I give you a new commandment: love one another. As I have loved you, so you also should love one another. (John 13:34)

Do you see now how the order to do this (the Eucharist) in memory of Jesus Christ is the ultimate order which fulfills all other commandments? By eating His Body and by drinking His Blood we are assimilated into Christ, we become what we consume. We become more than ever the Body of Christ to be broken, to be poured.

There is only one Body of Christ: the Body formed in the womb of Mary, the Body walking the streets of Palestine, the Body ascended into the glory of heaven, the Body in the Holy Eucharistic species, the Body that is the Church, is one and the same Body looked at from different perspectives.

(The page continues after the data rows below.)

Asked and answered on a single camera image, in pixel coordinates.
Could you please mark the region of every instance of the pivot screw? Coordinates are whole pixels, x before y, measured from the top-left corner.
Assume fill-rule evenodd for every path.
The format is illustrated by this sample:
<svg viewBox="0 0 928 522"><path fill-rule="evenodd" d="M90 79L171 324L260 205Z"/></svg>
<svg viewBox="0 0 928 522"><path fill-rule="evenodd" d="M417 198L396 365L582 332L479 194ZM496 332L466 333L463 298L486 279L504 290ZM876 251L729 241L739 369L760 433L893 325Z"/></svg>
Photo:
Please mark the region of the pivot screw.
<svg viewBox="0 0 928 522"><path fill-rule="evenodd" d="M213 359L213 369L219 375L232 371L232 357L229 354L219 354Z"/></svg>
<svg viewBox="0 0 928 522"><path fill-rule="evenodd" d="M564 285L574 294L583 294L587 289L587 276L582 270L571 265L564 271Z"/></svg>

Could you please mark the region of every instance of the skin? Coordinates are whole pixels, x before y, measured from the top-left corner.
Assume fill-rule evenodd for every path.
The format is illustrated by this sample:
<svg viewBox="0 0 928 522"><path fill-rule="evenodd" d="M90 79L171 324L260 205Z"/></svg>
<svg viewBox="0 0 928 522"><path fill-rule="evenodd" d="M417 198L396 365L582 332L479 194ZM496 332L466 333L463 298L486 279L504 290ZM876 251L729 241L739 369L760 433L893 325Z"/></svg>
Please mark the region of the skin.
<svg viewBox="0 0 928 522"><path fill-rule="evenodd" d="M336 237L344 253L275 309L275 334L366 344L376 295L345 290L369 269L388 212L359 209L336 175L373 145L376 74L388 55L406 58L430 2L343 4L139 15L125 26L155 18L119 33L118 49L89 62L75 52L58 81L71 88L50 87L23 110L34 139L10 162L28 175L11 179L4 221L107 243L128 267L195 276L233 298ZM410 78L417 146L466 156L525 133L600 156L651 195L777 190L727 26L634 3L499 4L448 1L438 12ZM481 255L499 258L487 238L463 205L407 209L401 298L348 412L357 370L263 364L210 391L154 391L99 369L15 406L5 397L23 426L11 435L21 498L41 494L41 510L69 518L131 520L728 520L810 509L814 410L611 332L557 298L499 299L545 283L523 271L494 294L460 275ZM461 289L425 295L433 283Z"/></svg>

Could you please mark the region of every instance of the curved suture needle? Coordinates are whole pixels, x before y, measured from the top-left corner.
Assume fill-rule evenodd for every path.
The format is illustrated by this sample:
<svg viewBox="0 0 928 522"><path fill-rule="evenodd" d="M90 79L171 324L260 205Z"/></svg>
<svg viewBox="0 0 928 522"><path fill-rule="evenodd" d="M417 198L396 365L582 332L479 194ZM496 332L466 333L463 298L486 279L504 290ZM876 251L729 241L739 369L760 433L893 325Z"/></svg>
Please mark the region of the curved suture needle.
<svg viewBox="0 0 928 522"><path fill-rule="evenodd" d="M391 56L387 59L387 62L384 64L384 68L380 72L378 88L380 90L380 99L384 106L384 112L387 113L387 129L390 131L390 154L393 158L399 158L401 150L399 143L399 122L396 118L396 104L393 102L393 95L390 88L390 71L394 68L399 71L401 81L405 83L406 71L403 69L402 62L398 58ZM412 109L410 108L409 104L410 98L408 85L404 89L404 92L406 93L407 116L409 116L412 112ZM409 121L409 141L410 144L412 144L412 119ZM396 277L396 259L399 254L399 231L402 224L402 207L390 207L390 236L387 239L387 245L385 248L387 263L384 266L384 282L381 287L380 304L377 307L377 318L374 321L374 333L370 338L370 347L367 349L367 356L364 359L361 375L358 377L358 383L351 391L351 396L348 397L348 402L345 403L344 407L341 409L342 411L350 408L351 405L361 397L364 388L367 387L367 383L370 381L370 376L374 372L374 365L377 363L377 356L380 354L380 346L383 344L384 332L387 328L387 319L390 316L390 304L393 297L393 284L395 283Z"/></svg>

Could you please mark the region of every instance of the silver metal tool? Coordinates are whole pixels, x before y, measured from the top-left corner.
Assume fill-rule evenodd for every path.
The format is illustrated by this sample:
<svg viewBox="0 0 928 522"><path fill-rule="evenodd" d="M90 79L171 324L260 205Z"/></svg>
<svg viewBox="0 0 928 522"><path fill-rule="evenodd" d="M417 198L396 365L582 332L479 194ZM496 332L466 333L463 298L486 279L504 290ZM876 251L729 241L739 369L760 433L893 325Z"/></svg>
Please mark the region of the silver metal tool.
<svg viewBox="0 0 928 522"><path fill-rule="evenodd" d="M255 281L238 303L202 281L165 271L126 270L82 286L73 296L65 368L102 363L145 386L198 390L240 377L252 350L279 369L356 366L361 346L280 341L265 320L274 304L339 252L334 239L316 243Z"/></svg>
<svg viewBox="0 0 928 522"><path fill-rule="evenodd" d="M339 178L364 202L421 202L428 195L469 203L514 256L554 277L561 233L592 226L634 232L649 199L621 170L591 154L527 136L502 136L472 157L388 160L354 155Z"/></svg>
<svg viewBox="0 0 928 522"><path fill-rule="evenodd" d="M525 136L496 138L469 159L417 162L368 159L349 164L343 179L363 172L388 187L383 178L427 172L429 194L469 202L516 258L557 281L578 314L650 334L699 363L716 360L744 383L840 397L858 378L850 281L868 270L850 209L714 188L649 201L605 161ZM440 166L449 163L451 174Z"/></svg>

As the Body of Christ, in those silent moments of recollection after Holy Communion, we should feel humbled by the heavenly favor given us and humbled also by the realization of how short we still fall of being truly Eucharistic people. The humble acceptance of our inadequacy should be matched by an insistent request for a much, much more generous heart.

Those insistent requests for a very generous heart, Holy Communion after Holy Communion, eventually, will drive us to action, to become Eucharist for someone or many in need. Sooner or later, what Jesus did on the cross, would become an irresistible urge to proclaim His death in tangible acts of total self-giving. And, whenever the prospect of the steep personal cost involved in becoming Eucharistic people makes us hesitant or causes us to pull back and revert to our former comfortable tepidity, we might want to ponder the following powerful statement made by our God through the pen of John:

If anyone says, “I love God,” but hates his brother, he is a liar; for whoever does not love a brother whom he has seen cannot love God whom he has not seen. (1 John 4:20)

Pointing out that we do not hate anyone doesn’t exonerate us from implementing fully Jesus’ new commandment. Indifference and self-absorption are, arguably, more harmful to our Christian calling than hatred is, because they deaden our heart and lull it into inaction.

The Church and the Kingdom will grow as a result of our multifaceted support for the missions and for missionaries in distant lands, but will grow much more visibly by our being recognized as true disciples of Christ right where we live. And that is done precisely by choosing any of the many ways in which our body can be broken and our blood poured for the good of our brothers and sisters.